MoORE: SVD-based Model MoE-ization for Conflict- and Oblivion-Resistant Multi-Task Adaptation

large-language-models › model-architecture
📄 Abstract

Abstract: Adapting large-scale foundation models in multi-task scenarios often suffers from task conflict and oblivion. To mitigate such issues, we propose a novel ''model MoE-ization'' strategy that leads to a conflict- and oblivion-resistant multi-task adaptation method. Given a weight matrix of a pre-trained model, our method applies SVD to it and introduces a learnable router to adjust its singular values based on tasks and samples. Accordingly, the weight matrix becomes a Mixture of Orthogonal Rank-one Experts (MoORE), in which each expert corresponds to the outer product of a left singular vector and the corresponding right one.
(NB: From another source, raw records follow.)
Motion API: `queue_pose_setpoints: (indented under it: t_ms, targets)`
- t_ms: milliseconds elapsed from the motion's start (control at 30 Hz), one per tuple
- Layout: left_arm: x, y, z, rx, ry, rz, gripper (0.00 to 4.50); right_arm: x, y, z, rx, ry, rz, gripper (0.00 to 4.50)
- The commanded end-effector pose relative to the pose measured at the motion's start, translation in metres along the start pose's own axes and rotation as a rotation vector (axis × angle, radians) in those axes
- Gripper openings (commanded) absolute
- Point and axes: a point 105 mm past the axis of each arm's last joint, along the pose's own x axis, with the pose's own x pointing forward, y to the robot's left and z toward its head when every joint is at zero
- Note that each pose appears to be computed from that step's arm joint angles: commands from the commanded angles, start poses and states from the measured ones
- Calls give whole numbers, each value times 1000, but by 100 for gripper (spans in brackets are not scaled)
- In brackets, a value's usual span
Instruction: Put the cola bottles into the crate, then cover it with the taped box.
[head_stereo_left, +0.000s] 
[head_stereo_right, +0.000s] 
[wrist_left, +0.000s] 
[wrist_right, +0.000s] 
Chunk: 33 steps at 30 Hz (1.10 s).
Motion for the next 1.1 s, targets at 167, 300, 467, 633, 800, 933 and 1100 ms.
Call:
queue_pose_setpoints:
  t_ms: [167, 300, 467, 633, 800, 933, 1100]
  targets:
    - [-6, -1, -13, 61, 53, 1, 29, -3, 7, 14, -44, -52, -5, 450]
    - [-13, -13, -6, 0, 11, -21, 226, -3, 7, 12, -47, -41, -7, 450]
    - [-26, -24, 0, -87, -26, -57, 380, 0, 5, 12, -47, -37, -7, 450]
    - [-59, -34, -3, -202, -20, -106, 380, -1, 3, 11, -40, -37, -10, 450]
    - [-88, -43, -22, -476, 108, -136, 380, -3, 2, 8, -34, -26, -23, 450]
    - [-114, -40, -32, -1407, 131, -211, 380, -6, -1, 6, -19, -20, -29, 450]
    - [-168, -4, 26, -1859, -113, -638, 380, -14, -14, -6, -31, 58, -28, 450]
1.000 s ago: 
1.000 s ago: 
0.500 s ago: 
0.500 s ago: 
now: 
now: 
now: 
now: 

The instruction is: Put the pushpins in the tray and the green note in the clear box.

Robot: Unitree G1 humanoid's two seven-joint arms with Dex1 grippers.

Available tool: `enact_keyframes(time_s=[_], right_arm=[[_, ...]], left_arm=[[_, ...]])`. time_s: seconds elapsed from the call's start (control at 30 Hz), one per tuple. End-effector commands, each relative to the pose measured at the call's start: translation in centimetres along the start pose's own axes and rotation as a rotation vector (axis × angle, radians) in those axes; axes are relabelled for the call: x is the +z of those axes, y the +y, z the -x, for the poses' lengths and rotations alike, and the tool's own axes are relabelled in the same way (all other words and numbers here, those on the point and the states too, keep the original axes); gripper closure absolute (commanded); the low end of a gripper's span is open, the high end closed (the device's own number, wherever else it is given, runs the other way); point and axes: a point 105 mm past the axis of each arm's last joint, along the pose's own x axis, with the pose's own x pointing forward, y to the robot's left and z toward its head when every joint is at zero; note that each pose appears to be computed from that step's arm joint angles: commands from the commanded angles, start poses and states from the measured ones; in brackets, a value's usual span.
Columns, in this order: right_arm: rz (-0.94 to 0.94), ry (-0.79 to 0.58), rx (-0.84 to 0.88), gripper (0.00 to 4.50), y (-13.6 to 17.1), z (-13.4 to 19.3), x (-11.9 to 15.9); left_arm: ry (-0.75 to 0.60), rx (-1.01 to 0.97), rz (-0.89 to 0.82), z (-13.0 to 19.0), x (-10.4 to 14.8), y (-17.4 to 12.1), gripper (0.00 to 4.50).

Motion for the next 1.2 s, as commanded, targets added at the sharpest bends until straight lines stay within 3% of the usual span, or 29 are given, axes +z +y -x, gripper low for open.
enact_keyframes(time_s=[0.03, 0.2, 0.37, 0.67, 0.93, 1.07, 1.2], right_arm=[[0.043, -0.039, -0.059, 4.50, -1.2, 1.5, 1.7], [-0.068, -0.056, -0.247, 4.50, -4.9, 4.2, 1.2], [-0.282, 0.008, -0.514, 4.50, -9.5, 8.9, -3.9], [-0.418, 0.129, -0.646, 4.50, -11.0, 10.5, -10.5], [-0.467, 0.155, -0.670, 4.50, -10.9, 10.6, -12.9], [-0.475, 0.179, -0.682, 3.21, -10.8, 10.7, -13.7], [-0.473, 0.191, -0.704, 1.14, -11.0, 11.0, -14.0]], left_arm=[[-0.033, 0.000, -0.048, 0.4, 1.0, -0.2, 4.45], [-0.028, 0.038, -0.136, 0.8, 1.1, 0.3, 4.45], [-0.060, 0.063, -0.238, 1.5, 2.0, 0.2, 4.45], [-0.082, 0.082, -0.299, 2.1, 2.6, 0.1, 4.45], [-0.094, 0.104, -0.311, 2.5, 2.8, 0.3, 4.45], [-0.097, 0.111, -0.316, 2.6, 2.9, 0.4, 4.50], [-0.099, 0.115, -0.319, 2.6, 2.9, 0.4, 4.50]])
We can improve the model capacity by imposing a learnable orthogonal transform on the right singular vectors. Unlike low-rank adaptation (LoRA) and its MoE-driven variants, MoORE guarantees the experts' orthogonality and maintains the column space of the original weight matrix. These two properties make the adapted model resistant to the conflicts among the new tasks and the oblivion of its original tasks, respectively. Experiments on various datasets demonstrate that MoORE outperforms existing multi-task adaptation methods consistently, showing its superiority in terms of conflict- and oblivion-resistance. The code of the experiments is available at https://github.com/DaShenZi721/MoORE.
Authors (5)
Shen Yuan
Yin Zheng
Taifeng Wang
Binbin Liu
Hongteng Xu
Submitted
June 17, 2025
arXiv Category
cs.LG
arXiv PDF

Key Contributions

Introduces MoORE, a novel SVD-based 'model MoE-ization' strategy for conflict- and oblivion-resistant multi-task adaptation. It decomposes weight matrices into orthogonal rank-one experts, allowing for improved capacity and resistance to task interference, unlike traditional LoRA methods.

Business Value

Enables more efficient and effective adaptation of large pre-trained models to multiple downstream tasks, reducing the need for task-specific models and mitigating performance degradation.